Stored data:
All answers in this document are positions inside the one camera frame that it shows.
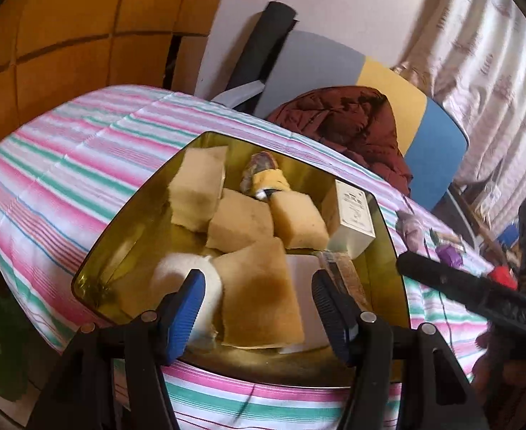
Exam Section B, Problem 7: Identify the small printed cardboard box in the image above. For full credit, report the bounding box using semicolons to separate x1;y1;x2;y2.
321;179;376;258

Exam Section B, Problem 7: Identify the gold metal tray container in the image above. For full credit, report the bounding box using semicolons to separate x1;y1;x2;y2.
71;131;411;388

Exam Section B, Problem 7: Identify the striped tablecloth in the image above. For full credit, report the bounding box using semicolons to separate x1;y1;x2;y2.
0;84;499;430

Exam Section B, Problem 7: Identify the black rolled mat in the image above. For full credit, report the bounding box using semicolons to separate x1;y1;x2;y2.
228;1;298;95

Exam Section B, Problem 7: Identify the stained yellow sponge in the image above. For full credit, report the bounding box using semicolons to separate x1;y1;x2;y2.
211;236;306;350

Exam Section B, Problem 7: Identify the cluttered wooden desk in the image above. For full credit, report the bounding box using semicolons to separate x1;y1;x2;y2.
433;181;521;261

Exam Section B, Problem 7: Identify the large yellow sponge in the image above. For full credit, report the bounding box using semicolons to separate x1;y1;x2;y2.
168;145;229;234

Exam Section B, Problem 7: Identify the thick yellow sponge block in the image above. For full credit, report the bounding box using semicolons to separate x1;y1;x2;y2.
206;188;275;252

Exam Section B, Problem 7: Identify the yellow patterned cloth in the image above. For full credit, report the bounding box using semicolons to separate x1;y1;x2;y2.
240;152;290;201

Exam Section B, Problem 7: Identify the white foam block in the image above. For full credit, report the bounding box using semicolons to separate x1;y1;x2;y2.
278;254;335;354

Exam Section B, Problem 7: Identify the brown patterned object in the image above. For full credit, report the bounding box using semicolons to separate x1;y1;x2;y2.
319;251;366;312

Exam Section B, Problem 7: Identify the white tape roll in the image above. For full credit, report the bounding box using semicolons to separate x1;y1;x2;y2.
150;253;224;350

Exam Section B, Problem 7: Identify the red cloth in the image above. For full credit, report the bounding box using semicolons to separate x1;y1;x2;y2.
489;266;519;290

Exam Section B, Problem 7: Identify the person's right hand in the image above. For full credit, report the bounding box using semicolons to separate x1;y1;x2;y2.
473;322;521;392

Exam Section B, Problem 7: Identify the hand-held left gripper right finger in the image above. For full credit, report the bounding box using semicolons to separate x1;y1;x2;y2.
311;269;490;430

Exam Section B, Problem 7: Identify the dark red quilted jacket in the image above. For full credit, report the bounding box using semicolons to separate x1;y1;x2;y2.
266;85;413;197

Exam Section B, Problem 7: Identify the green object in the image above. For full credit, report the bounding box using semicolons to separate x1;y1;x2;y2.
0;293;35;401

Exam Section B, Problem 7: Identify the pink plush toy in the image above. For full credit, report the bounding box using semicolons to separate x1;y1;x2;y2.
396;210;426;252

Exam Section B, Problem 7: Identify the orange wooden cabinet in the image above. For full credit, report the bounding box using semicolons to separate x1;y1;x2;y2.
0;0;237;171

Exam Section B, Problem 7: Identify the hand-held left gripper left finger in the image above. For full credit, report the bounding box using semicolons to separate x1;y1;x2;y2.
27;269;206;430

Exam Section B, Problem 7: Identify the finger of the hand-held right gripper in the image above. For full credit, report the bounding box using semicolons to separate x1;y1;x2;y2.
396;251;526;345

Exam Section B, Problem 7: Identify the small tan sponge block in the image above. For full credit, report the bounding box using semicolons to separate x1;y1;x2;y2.
269;192;330;250

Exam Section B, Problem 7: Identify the patterned cream curtain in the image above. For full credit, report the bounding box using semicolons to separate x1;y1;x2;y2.
390;0;526;220

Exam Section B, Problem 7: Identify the purple packet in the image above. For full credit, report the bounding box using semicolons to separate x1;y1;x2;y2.
437;243;465;268

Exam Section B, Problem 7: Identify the grey yellow blue chair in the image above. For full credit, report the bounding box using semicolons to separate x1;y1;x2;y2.
209;30;469;211

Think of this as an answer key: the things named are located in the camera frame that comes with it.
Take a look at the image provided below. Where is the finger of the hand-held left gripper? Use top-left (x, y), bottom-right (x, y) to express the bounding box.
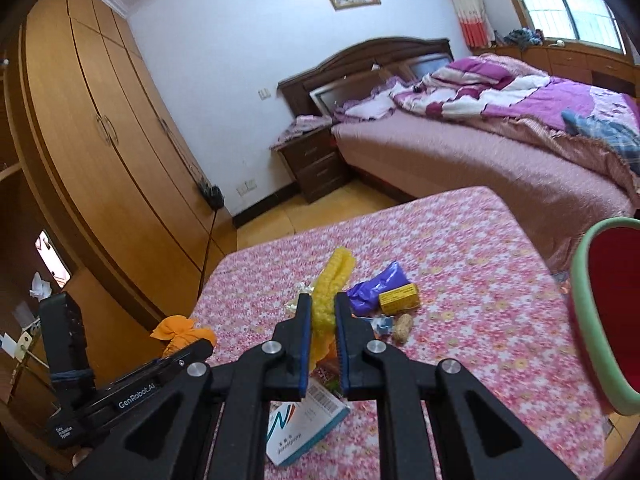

§ EXERCISE DESCRIPTION
Omit every picture, then write out the entries above exactly.

§ TASK OUTPUT
All answers in this document are positions inside the one camera frame that it shows.
Exam Section B, Problem 7: Identify the small printed cardboard box in the image above. For full credit, report the bounding box using semicolons to separate x1;y1;x2;y2.
321;179;376;258

Exam Section B, Problem 7: Identify the gold metal tray container in the image above. For full credit, report the bounding box using semicolons to separate x1;y1;x2;y2.
71;131;411;388

Exam Section B, Problem 7: Identify the striped tablecloth in the image above. For full credit, report the bounding box using semicolons to separate x1;y1;x2;y2.
0;84;499;430

Exam Section B, Problem 7: Identify the black rolled mat in the image above. For full credit, report the bounding box using semicolons to separate x1;y1;x2;y2.
228;1;298;95

Exam Section B, Problem 7: Identify the stained yellow sponge in the image above. For full credit, report the bounding box using semicolons to separate x1;y1;x2;y2.
211;236;306;350

Exam Section B, Problem 7: Identify the cluttered wooden desk in the image above. For full credit, report the bounding box using semicolons to separate x1;y1;x2;y2.
433;181;521;261

Exam Section B, Problem 7: Identify the large yellow sponge in the image above. For full credit, report the bounding box using semicolons to separate x1;y1;x2;y2.
168;145;229;234

Exam Section B, Problem 7: Identify the thick yellow sponge block in the image above. For full credit, report the bounding box using semicolons to separate x1;y1;x2;y2.
206;188;275;252

Exam Section B, Problem 7: Identify the yellow patterned cloth in the image above. For full credit, report the bounding box using semicolons to separate x1;y1;x2;y2.
240;152;290;201

Exam Section B, Problem 7: Identify the white foam block in the image above. For full credit, report the bounding box using semicolons to separate x1;y1;x2;y2.
278;254;335;354

Exam Section B, Problem 7: Identify the brown patterned object in the image above. For full credit, report the bounding box using semicolons to separate x1;y1;x2;y2.
319;251;366;312

Exam Section B, Problem 7: Identify the white tape roll in the image above. For full credit, report the bounding box using semicolons to separate x1;y1;x2;y2.
150;253;224;350

Exam Section B, Problem 7: Identify the red cloth in the image above. For full credit, report the bounding box using semicolons to separate x1;y1;x2;y2.
489;266;519;290

Exam Section B, Problem 7: Identify the person's right hand in the image above. For full credit, report the bounding box using semicolons to separate x1;y1;x2;y2.
473;322;521;392

Exam Section B, Problem 7: Identify the hand-held left gripper right finger in the image above. For full credit, report the bounding box using semicolons to separate x1;y1;x2;y2.
311;269;490;430

Exam Section B, Problem 7: Identify the dark red quilted jacket in the image above. For full credit, report the bounding box using semicolons to separate x1;y1;x2;y2.
266;85;413;197

Exam Section B, Problem 7: Identify the green object in the image above. For full credit, report the bounding box using semicolons to separate x1;y1;x2;y2.
0;293;35;401

Exam Section B, Problem 7: Identify the pink plush toy in the image above. For full credit, report the bounding box using semicolons to separate x1;y1;x2;y2.
396;210;426;252

Exam Section B, Problem 7: Identify the orange wooden cabinet in the image above. For full credit, report the bounding box using semicolons to separate x1;y1;x2;y2.
0;0;237;171

Exam Section B, Problem 7: Identify the hand-held left gripper left finger in the image above. For full credit, report the bounding box using semicolons to separate x1;y1;x2;y2.
27;269;206;430

Exam Section B, Problem 7: Identify the finger of the hand-held right gripper in the image above. For full credit, report the bounding box using semicolons to separate x1;y1;x2;y2.
396;251;526;345

Exam Section B, Problem 7: Identify the small tan sponge block in the image above. For full credit, report the bounding box using semicolons to separate x1;y1;x2;y2.
269;192;330;250

Exam Section B, Problem 7: Identify the patterned cream curtain in the image above. For full credit, report the bounding box using semicolons to separate x1;y1;x2;y2.
390;0;526;220

Exam Section B, Problem 7: Identify the purple packet in the image above. For full credit, report the bounding box using semicolons to separate x1;y1;x2;y2.
437;243;465;268

Exam Section B, Problem 7: Identify the grey yellow blue chair in the image above. For full credit, report the bounding box using semicolons to separate x1;y1;x2;y2.
209;30;469;211

Think of this as an answer key: the things named are located in the camera frame that comes with it.
Take a look at the image provided below. Where is the finger of the hand-held left gripper? Use top-left (x, y), bottom-right (x, y) to express the bounding box.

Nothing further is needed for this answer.